AVAILABLE DATA Start Marker
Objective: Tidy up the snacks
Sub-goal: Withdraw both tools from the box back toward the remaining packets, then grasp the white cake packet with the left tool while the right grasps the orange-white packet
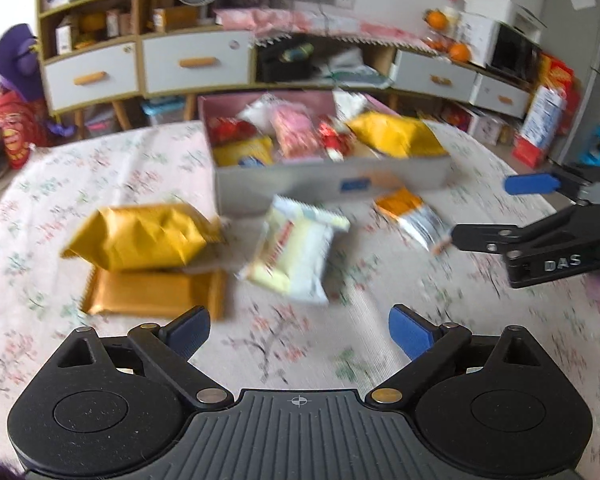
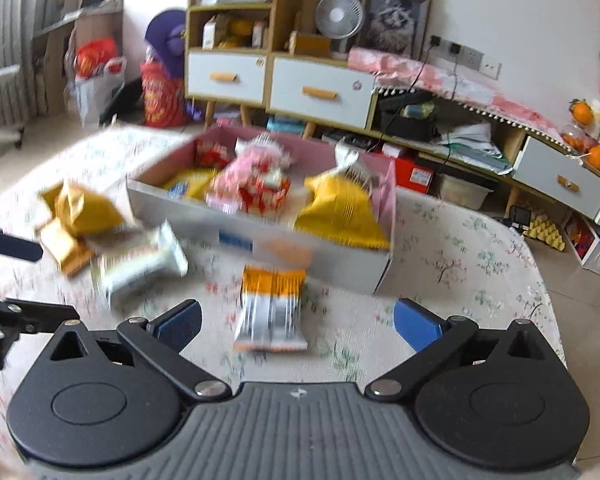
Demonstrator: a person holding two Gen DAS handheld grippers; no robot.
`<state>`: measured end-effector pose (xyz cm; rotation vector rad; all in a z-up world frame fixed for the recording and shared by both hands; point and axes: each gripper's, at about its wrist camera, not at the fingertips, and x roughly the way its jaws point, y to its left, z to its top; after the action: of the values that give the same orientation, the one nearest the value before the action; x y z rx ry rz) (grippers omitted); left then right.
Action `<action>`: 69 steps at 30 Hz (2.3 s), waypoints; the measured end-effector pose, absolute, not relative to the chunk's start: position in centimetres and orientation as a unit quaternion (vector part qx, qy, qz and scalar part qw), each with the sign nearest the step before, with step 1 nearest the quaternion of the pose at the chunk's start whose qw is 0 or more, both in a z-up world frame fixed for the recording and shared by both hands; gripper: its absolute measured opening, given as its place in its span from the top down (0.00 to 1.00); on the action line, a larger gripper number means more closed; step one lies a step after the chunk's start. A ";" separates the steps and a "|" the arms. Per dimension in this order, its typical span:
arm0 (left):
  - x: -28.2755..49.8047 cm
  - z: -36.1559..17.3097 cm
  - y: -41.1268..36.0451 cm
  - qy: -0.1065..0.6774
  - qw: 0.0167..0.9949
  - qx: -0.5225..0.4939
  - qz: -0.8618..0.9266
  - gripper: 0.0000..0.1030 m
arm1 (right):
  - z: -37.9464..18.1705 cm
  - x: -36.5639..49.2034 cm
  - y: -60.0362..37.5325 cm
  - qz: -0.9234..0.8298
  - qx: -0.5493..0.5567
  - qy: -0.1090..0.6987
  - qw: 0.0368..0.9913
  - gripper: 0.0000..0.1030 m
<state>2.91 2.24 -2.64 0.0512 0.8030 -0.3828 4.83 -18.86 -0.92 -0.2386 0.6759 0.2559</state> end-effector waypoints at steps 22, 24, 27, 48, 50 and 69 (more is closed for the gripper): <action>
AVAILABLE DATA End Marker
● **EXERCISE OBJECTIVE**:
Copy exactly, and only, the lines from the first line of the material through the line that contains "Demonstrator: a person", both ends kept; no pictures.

● **EXPECTED ANSWER**:
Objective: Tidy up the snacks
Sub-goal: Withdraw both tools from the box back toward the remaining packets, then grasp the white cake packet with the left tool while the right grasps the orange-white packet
Demonstrator: a person holding two Gen DAS handheld grippers; no robot.

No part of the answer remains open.